The Media Access Control (MAC) specifies the lower sublayer of the Data Link Layer for the FDDI. As
such, it presents the specifications and services provided for conforming FDDI attachment devices.
MAC specifies the access to the medium, including addressing, data checking, and data framing. MAC
also specifies the receiver and transmitter state machines.
When the set of basic FDDI standards, ISO/IEC 9314, is completed it will include the following
standards:
a) A Physical Layer Protocol (PHY), which specifies the upper sublayer of the Physical Layer of
ISO/IEC 9314.
b) A Physical Layer Media Dependent (PMD), which specifies the lower sublayer of the Physical
Layer of ISO/IEC 9314.
c) A Station Management (SMT), which specifies the local portion of the system management
application process of ISO/IEC 9314.
A number of extensions to ISO/IEC 9314 are completed or in process. One extension, ISO/IEC 9314-5,
for Hybrid Ring Control (HRC), commonly known as FDDI-II, extends the capability of FDDI to handle
isochronous data streams at a multiplicity of data rates. Another extension, ISO/IEC 9314-4, provides
for a single-mode optical fibre version of PMD (SMF-PMD) and will permit optical links of up to 60 km.

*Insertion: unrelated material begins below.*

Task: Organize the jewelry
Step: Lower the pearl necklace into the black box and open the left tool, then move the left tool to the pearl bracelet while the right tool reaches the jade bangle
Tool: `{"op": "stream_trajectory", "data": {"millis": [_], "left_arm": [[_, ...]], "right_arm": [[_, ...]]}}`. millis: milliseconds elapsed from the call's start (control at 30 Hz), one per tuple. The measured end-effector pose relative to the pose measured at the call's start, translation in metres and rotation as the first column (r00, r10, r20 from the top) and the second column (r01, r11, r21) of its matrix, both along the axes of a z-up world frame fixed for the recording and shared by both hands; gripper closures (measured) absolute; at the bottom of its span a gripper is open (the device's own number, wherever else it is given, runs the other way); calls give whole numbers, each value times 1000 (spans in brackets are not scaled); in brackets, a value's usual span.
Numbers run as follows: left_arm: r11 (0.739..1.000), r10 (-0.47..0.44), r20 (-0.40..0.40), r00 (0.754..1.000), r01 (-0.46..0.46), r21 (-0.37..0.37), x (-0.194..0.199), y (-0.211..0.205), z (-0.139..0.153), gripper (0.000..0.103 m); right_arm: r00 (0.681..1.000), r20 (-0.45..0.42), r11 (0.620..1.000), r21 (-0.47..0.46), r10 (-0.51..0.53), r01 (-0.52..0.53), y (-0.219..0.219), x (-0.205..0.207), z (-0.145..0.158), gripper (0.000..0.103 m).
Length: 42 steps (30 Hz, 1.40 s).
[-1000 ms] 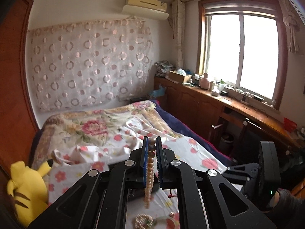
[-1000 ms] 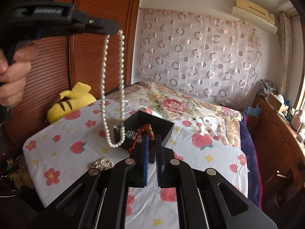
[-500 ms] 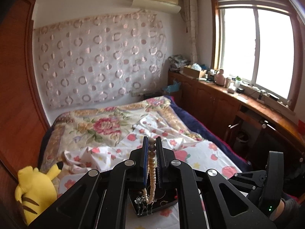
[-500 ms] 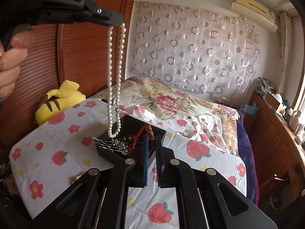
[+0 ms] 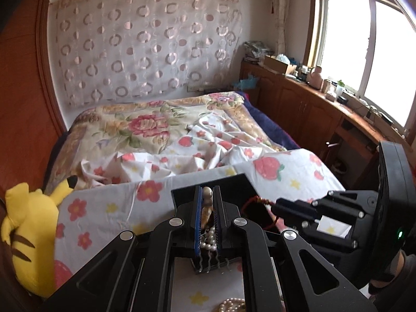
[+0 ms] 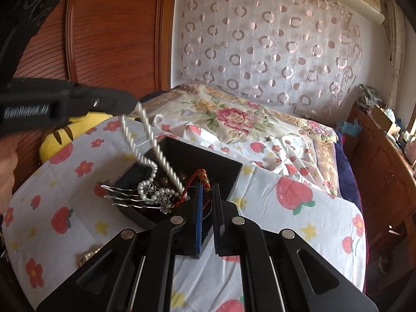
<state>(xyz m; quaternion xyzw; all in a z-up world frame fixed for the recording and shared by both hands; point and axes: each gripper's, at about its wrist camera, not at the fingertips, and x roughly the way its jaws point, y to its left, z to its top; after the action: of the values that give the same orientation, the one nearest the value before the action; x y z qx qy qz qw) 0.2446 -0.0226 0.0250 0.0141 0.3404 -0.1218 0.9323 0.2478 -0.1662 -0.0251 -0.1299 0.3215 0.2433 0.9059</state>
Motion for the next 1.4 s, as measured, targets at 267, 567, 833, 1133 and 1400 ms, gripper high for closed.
{"op": "stream_trajectory", "data": {"millis": [267, 567, 833, 1133, 1400], "left_arm": [[1000, 2, 14, 1000, -2, -16, -8, 9, -2, 75], [1000, 4, 65, 998, -4, -8, -47, 19, -14, 20], [1000, 3, 69, 998, -2, -9, -84, 32, -40, 8], [999, 14, 16, 1000, -14, -37, -125, 49, -75, 8], [999, 23, 0, 1000, -23, -35, -152, 58, -90, 8]], "right_arm": [[1000, -8, 1000, 10, -1, 1, 6, 8, -1, 92], [1000, 5, 999, 30, 12, -12, -5, -5, 5, 74], [994, 12, 994, 36, 106, -106, -13, -69, -3, 55], [976, -60, 977, 49, 209, -207, -9, -128, -29, 25], [960, -120, 967, 18, 254, -254, 7, -137, -52, 23]]}}
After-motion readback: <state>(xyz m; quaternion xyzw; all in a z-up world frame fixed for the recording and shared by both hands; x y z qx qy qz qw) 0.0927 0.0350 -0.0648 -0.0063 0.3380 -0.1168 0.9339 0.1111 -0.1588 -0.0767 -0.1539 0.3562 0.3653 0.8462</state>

Other work, addressing alternate PMDs, is aimed at providing low-cost attachments for use in
concentrator-to-workstation environments. This work includes a Low-Cost Fibre PMD (LCF-PMD) and
a (copper) Twisted Pair PMD (TP-PMD).
This part of ISO/IEC 9314 for MAC-2 is an enhancement to the original FDDI standard on MAC (ISO
9314-2). It is referred to as MAC-2 when it is necessary to distinguish it from the original MAC.
Changes include those identified in footnotes to ISO 9314-2 as areas that the standards committee
intended to change as well as changes that were required for extensions to FDDI, such as FDDI-II and
MAC level bridging. MAC-2 also includes editorial corrections and clarifications.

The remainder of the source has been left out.